▸ **Task goal**
Every line from the one containing "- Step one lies" to the last line of the listing below should be given again exactly.

▸ **Data section**

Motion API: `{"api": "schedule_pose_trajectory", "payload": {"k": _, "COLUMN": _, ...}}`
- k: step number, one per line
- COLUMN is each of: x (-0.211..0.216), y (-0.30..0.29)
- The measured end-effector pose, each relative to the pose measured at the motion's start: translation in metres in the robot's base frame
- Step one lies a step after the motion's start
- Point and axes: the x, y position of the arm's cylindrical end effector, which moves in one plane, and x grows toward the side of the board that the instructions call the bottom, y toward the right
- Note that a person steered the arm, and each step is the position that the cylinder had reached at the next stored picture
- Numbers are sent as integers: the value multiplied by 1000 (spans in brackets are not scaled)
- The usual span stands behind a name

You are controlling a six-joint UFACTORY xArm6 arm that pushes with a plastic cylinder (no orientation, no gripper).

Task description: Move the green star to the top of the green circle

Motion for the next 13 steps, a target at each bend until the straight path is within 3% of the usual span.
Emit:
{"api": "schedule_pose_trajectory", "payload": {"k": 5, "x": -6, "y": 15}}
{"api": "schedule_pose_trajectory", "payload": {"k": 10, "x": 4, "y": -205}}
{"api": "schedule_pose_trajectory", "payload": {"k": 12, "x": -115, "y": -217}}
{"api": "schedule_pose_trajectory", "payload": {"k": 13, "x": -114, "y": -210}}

▸ **Task solution**
- Step one lies a step after the motion's start
- Point and axes: the x, y position of the arm's cylindrical end effector, which moves in one plane, and x grows toward the side of the board that the instructions call the bottom, y toward the right
- Note that a person steered the arm, and each step is the position that the cylinder had reached at the next stored picture
- Numbers are sent as integers: the value multiplied by 1000 (spans in brackets are not scaled)
- The usual span stands behind a name

You are controlling a six-joint UFACTORY xArm6 arm that pushes with a plastic cylinder (no orientation, no gripper).

Task description: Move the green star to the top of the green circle

Motion for the next 13 steps, a target at each bend until the straight path is within 3% of the usual span.
Emit:
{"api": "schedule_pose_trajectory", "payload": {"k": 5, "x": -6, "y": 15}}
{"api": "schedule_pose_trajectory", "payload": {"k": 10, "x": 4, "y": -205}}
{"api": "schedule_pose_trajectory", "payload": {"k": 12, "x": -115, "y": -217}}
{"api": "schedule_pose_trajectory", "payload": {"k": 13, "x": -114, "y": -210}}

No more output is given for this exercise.